■ **What you are asked to do**:
Nothing past the line containing "the **green macaron**, that would be much appreciated." belongs in the output. Copy exactly every line of the data below from the first up to and including it.

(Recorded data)
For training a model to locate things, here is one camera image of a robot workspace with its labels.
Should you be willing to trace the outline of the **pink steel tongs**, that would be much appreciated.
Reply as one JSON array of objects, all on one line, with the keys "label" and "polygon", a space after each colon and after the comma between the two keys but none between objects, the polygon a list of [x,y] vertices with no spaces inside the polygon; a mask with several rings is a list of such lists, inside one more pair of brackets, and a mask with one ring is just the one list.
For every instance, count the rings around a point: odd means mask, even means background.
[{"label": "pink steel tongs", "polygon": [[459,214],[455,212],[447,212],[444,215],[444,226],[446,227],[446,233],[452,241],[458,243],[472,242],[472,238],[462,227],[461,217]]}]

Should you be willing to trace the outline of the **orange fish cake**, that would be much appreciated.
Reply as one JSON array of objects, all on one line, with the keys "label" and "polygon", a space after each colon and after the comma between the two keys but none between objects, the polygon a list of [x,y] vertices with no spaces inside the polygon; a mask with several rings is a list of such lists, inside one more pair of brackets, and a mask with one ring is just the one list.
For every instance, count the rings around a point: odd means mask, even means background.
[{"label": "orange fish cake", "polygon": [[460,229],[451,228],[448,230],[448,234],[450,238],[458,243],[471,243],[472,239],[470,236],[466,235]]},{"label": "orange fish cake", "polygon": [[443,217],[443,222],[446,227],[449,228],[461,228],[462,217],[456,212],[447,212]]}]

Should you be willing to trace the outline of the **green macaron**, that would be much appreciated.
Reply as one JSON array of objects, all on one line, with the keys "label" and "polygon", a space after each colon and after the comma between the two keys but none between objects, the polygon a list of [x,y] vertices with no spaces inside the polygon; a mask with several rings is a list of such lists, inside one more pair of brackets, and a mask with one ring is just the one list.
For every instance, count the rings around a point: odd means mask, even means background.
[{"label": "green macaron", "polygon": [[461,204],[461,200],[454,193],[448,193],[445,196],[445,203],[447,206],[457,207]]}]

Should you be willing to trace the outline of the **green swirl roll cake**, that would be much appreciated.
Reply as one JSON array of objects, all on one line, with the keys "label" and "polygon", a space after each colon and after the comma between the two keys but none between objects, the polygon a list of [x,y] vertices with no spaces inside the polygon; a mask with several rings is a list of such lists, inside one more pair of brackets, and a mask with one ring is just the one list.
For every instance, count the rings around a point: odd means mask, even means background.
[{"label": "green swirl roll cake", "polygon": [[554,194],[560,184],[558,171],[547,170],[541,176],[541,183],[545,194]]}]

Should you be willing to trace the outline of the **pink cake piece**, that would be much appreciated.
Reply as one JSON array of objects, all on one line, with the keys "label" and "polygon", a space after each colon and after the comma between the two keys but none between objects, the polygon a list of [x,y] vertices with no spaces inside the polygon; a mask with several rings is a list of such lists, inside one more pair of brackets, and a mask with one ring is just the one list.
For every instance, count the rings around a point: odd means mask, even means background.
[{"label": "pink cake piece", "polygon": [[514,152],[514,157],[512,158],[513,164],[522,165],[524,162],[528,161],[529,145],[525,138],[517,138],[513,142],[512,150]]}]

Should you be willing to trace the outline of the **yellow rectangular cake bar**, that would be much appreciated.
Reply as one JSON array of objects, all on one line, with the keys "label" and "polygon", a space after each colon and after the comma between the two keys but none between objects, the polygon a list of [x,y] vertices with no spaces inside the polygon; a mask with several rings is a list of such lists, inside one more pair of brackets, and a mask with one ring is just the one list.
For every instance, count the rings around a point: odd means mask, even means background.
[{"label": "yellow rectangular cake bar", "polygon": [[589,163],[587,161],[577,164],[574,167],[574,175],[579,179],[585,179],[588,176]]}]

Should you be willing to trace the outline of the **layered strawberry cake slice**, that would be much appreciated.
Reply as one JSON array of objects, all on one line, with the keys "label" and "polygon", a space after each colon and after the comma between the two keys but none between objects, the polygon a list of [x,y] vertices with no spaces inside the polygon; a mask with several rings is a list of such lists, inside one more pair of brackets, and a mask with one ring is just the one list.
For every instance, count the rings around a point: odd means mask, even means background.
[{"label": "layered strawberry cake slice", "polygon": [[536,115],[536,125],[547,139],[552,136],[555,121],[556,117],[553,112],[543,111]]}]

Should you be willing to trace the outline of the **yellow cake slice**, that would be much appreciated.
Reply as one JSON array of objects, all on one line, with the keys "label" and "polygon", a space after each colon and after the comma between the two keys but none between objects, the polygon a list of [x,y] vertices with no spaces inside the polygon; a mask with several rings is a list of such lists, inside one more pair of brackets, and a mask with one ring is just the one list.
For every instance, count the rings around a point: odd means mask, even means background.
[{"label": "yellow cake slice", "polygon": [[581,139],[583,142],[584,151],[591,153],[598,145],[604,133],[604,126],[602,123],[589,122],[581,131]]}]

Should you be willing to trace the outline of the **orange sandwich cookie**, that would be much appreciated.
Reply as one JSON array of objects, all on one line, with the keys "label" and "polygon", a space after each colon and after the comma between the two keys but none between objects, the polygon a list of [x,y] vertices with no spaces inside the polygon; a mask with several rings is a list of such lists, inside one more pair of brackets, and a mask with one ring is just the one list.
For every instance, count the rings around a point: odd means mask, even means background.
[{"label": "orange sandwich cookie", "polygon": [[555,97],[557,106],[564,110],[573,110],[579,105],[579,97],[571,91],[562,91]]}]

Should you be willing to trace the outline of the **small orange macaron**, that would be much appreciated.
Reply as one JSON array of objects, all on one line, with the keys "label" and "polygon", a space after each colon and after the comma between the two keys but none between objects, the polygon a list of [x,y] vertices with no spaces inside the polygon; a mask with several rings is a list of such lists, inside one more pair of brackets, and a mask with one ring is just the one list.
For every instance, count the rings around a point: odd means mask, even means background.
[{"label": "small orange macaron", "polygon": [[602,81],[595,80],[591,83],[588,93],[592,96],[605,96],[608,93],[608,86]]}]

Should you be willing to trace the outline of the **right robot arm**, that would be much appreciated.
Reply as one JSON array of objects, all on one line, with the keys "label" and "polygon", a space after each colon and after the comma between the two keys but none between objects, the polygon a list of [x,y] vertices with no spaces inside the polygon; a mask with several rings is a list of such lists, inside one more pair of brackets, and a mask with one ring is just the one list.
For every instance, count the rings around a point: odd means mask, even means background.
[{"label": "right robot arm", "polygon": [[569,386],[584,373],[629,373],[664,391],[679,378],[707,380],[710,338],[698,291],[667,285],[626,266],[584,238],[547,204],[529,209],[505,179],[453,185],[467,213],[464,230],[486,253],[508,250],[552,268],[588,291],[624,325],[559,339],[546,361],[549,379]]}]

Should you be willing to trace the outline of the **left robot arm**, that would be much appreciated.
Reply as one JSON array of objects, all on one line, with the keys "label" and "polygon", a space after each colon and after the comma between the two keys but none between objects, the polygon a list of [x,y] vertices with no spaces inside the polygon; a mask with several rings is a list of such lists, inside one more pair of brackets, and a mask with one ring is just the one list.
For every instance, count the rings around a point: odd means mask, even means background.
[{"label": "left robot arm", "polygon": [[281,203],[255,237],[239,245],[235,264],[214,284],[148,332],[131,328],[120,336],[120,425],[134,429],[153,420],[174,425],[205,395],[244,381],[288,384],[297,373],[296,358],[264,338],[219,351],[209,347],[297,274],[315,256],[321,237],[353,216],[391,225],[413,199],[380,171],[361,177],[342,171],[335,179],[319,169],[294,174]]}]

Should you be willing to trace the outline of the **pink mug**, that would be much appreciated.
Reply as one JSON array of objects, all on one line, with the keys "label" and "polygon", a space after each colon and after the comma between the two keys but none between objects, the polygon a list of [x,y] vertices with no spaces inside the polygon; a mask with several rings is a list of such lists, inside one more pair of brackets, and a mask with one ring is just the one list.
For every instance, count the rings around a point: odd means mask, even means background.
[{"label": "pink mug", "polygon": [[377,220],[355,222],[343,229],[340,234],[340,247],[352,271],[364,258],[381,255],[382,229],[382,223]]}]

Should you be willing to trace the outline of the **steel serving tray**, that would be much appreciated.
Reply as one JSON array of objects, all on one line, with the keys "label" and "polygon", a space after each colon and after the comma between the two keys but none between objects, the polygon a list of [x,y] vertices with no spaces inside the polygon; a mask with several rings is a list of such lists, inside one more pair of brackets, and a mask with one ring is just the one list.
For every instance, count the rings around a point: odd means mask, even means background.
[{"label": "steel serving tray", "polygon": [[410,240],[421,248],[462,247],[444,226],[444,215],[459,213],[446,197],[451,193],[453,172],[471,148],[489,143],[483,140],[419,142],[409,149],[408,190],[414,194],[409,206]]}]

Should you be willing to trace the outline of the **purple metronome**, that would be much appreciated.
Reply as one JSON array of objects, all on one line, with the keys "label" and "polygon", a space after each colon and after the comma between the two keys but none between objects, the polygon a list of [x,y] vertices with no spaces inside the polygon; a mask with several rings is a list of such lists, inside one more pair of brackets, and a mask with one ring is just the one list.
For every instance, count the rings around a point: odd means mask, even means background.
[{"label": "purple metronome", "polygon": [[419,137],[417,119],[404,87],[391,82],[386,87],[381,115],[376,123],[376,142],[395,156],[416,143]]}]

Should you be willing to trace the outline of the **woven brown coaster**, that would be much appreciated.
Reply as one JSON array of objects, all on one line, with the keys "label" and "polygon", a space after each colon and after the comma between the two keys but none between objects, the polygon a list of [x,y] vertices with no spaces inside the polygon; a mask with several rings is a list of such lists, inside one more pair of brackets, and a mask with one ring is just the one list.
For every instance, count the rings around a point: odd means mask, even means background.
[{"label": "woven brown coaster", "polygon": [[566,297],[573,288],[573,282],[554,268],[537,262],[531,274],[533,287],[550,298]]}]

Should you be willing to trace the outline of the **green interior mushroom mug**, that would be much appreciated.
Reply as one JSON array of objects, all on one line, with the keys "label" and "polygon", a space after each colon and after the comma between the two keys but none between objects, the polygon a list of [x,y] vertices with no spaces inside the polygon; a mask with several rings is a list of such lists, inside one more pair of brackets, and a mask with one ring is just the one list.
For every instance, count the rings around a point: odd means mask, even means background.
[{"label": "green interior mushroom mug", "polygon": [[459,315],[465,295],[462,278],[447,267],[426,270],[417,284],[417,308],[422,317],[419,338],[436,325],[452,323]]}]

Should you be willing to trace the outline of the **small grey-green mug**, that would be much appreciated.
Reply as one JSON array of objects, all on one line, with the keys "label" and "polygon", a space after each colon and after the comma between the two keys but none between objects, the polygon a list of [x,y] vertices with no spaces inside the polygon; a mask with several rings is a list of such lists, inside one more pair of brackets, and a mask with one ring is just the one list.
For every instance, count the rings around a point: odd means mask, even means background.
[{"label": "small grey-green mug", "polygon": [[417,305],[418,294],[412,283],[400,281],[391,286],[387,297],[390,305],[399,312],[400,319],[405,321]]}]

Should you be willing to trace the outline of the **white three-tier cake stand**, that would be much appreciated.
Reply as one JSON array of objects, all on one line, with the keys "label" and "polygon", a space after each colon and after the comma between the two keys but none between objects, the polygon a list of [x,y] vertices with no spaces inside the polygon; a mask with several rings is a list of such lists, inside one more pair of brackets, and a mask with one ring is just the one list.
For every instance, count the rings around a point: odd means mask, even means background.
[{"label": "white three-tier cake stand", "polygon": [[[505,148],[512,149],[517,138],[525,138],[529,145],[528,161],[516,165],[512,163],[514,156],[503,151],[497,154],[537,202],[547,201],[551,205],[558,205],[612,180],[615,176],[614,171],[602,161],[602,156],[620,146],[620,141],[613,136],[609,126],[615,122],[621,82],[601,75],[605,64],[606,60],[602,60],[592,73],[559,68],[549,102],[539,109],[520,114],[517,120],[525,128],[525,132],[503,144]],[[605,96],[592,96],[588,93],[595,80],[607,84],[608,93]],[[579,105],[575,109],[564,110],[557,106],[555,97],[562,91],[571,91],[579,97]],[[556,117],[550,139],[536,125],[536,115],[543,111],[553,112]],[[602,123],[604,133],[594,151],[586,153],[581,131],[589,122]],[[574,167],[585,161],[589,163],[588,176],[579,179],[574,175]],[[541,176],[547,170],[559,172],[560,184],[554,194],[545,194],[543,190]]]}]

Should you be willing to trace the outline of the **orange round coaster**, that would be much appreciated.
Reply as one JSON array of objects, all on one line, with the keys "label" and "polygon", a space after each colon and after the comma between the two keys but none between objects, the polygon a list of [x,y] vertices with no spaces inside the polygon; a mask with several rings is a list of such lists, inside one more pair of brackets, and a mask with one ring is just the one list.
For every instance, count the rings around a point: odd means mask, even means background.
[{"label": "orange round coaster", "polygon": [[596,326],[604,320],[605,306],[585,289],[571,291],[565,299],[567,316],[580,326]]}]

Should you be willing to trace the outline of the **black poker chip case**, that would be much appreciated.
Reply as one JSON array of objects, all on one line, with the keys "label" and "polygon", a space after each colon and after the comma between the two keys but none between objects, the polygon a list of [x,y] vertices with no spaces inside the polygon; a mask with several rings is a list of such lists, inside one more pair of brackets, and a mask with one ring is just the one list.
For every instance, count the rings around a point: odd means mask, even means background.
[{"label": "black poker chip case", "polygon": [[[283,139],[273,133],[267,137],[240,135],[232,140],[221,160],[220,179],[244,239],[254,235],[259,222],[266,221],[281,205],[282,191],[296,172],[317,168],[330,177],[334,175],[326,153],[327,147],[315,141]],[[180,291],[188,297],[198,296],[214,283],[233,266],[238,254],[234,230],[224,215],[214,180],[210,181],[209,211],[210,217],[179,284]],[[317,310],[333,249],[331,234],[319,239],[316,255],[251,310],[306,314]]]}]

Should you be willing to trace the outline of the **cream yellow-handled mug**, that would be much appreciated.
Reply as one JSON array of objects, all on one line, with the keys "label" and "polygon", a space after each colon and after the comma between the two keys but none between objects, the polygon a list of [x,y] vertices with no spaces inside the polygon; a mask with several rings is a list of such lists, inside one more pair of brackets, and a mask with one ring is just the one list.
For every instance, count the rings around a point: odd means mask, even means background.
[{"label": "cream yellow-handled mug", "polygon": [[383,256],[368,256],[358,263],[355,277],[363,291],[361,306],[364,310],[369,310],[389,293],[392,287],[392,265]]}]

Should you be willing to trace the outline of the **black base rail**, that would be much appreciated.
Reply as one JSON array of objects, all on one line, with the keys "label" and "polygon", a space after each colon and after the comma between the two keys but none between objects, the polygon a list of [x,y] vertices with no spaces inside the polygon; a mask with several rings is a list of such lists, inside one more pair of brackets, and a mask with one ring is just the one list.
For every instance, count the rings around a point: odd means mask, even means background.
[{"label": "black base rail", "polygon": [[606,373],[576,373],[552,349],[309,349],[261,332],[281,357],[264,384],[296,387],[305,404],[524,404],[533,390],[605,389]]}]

■ **Response to this exercise**:
For training a model to locate things, here is one camera image of a robot workspace with its labels.
Should you be willing to trace the outline of the **pink steel tongs**, that would be much appreciated.
Reply as one JSON array of objects, all on one line, with the keys "label" and "polygon", a space after each colon and after the comma between the two keys but none between objects, the polygon a list of [x,y] vertices with no spaces inside the polygon; a mask with several rings is a list of such lists, inside one more pair of brackets, and a mask with one ring is just the one list.
For every instance, count the rings around a point: odd means mask, even means background.
[{"label": "pink steel tongs", "polygon": [[459,214],[455,212],[447,212],[444,215],[444,226],[446,227],[446,233],[452,241],[458,243],[472,242],[472,238],[462,227],[461,217]]}]

Should you be willing to trace the outline of the **orange fish cake**, that would be much appreciated.
Reply as one JSON array of objects, all on one line, with the keys "label" and "polygon", a space after each colon and after the comma between the two keys but none between objects, the polygon a list of [x,y] vertices with no spaces inside the polygon; a mask with several rings is a list of such lists, inside one more pair of brackets, and a mask with one ring is just the one list.
For every instance, count the rings around a point: odd means mask, even means background.
[{"label": "orange fish cake", "polygon": [[460,229],[451,228],[448,230],[448,234],[450,238],[458,243],[471,243],[472,239],[470,236],[466,235]]},{"label": "orange fish cake", "polygon": [[443,217],[443,222],[446,227],[449,228],[461,228],[462,217],[456,212],[447,212]]}]

Should you be willing to trace the outline of the **green macaron**, that would be much appreciated.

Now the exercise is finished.